Hi Norma, no there’s no requirement to manage land unless farm subsidies are being claimed. If the land harbours injurious weeds such as ragwort or thistles then in theory the landowner can be required to cut them before they flower. Also invasive species like Japanese knotweed have to be removed by law.
Ha,ha,ha! What a lovely story……
There is naught so queer as folk!
You made me laugh
The innocence of your question….
Funny world…grin
Thanks for sharing….
Thanks Penny.
There is a wider mystery here: I frequently find little caches of poo bags near the paths in nature reserves and wild land, and hanging on hedges. In many cases it would be better for everyone if the poo had been left to rot where it was, on the ground. Bagged up poo is one of the worst forms of litter, so why not carry it to a bin? I can only conclude that people expect to be thought ‘nice’ if seen to bag their pets’ faeces, but drop them later when out of sight.

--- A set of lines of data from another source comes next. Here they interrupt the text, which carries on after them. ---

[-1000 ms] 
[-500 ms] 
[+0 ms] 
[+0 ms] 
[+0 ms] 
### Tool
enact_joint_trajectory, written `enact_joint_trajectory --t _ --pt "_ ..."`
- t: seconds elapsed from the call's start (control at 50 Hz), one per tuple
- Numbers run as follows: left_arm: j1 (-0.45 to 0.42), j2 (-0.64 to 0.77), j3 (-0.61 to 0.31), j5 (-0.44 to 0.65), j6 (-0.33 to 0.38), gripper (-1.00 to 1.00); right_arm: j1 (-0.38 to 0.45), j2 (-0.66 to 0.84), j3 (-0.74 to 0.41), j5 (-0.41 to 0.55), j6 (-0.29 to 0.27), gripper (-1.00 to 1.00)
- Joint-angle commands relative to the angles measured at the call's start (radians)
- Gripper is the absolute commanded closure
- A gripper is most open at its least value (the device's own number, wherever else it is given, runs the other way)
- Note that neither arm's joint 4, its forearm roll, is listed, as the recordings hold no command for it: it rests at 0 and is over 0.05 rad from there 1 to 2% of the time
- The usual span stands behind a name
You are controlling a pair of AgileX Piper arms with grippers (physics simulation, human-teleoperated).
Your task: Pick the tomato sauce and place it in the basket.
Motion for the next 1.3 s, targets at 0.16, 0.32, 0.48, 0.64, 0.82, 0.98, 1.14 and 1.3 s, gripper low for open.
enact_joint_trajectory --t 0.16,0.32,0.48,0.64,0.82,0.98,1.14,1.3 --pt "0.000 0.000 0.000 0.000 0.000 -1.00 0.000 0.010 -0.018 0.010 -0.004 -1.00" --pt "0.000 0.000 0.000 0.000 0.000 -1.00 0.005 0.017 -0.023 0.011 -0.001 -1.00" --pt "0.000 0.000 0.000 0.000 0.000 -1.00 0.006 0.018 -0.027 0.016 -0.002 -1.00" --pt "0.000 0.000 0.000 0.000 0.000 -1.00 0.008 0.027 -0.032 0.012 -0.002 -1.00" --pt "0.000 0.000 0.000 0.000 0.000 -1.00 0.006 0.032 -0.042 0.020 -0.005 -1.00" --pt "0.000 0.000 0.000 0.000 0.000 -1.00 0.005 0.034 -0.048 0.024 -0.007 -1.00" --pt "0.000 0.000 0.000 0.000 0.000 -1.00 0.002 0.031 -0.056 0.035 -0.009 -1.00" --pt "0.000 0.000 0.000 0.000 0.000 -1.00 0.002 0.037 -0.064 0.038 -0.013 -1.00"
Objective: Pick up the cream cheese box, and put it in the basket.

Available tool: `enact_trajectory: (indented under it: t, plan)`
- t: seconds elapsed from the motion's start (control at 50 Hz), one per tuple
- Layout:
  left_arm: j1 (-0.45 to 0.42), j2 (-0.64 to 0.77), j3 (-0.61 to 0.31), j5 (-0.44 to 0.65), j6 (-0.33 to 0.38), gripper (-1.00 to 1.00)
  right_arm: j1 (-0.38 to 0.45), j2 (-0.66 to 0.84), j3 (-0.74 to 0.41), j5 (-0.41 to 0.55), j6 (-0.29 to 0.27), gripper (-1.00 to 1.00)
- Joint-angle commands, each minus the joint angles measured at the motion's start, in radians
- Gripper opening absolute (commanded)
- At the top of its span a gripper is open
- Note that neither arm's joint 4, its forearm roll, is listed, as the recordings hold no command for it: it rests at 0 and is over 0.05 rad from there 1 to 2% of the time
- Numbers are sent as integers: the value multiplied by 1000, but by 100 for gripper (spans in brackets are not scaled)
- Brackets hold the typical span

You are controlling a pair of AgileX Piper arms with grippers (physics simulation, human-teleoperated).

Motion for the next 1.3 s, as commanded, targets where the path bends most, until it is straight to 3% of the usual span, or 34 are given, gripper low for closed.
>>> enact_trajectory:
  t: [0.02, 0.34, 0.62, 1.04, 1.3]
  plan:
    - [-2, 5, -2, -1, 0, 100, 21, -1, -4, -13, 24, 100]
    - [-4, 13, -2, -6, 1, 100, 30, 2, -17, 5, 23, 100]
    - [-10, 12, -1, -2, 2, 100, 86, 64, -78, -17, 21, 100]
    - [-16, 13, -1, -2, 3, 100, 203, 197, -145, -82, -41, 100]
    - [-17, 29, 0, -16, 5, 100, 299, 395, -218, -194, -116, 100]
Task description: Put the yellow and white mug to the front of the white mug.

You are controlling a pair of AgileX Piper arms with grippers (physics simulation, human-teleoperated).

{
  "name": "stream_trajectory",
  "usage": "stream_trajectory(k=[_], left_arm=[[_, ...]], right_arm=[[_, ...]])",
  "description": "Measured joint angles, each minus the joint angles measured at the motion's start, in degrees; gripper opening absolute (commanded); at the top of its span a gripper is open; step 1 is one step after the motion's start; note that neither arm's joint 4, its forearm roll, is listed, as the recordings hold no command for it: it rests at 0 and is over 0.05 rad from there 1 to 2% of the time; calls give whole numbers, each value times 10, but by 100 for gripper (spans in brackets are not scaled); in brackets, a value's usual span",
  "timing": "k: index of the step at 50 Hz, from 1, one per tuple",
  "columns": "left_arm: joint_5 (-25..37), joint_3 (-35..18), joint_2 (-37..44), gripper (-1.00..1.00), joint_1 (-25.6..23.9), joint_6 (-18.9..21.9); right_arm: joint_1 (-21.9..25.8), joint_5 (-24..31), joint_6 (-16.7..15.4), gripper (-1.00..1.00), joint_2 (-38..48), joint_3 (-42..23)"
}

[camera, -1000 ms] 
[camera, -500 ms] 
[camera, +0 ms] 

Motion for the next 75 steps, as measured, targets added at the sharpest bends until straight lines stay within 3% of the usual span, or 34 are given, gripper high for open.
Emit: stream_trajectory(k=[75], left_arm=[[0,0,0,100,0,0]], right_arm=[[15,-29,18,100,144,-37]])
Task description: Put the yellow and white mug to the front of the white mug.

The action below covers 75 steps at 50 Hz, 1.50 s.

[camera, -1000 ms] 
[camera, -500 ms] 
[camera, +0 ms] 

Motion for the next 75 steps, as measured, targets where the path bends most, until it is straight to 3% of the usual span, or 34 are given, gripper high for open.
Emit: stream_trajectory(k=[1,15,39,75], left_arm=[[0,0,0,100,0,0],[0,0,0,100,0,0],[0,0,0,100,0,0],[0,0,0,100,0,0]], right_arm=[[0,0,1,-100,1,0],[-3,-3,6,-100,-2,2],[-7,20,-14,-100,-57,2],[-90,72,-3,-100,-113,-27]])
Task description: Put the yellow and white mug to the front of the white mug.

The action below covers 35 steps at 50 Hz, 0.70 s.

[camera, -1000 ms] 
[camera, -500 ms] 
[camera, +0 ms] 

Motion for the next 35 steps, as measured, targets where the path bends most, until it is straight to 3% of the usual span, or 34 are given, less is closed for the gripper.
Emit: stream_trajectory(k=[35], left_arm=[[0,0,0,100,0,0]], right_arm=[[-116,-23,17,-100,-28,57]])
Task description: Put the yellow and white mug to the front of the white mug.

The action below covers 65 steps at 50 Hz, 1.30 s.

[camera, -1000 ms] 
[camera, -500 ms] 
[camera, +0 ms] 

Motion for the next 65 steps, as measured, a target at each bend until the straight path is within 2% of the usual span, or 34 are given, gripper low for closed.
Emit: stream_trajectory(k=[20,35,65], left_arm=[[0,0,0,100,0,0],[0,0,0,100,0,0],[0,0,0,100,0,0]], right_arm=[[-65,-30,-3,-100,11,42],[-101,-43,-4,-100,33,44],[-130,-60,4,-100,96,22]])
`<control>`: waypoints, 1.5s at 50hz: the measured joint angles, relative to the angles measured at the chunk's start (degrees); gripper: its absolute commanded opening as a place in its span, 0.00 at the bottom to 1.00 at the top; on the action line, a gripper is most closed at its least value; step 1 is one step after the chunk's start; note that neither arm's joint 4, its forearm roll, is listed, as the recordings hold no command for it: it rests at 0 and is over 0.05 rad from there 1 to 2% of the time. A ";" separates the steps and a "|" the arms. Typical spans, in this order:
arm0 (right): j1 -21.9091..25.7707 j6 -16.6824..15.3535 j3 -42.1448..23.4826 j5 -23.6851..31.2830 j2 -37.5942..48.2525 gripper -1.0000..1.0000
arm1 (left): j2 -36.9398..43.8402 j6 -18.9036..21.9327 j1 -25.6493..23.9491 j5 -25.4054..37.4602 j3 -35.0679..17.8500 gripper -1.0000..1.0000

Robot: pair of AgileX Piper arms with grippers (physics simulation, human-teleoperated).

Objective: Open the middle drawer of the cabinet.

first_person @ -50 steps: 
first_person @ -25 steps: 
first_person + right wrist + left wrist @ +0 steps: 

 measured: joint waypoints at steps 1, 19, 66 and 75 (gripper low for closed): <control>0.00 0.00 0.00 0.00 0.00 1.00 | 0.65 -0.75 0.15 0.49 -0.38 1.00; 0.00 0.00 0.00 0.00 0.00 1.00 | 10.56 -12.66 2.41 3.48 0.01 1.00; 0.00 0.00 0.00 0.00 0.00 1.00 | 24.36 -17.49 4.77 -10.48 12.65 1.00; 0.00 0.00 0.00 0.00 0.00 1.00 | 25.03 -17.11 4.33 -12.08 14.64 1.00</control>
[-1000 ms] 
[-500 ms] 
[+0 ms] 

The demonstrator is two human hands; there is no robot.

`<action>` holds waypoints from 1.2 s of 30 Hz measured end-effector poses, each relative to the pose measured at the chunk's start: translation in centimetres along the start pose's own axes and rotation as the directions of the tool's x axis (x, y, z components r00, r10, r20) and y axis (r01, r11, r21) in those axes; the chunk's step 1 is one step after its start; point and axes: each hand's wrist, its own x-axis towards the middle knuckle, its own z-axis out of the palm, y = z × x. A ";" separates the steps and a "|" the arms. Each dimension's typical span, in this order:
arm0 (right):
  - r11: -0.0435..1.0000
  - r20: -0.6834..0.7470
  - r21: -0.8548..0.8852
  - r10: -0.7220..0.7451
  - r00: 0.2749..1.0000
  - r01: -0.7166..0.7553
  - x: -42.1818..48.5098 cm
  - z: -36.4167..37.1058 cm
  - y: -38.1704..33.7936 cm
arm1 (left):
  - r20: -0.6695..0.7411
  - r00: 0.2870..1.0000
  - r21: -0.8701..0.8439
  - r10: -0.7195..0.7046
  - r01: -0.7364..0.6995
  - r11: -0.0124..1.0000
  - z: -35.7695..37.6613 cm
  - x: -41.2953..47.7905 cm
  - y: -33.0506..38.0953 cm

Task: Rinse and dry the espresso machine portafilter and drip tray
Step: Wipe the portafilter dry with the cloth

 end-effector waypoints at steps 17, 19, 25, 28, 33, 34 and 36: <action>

thanks Kevin. I think you could be right, the pressure is on people to be seen to be doing the right thing (bagging), but then taken over by the temptation to secretly dump the parcel rather than taking it home
Miles – throwing poo bags in bushes is an action that defies any rational explanation. But people – including scientists – are rarely driven by reason for their actions.
The story reminds me of the time, many years ago when I was litter picking Dunstable Downs car park, when I saw a bloke empty his ashtray out of the window a few yards in front of me. I went over and litter picked each butt with a picker into a bag. He could not ignore me doing this, so he wound the window down and said “Some people are animals aren’t they?” I was staggered by his observation, as he was disparaging his own behaviour.
It also reminds me of the very many wealthy households that back on to National Trust properties, who feel their well tended gardens would be untidy if they had clippings and cuttings in it, so they fly tip it onto National Trust ground.
The lesson? we all tend to be blind to the impact we have on our environment – I say this as someone who tends to champion the positive impact we are able to make.
Thanks David. True we are all at least partly blind to our own environmental footprint.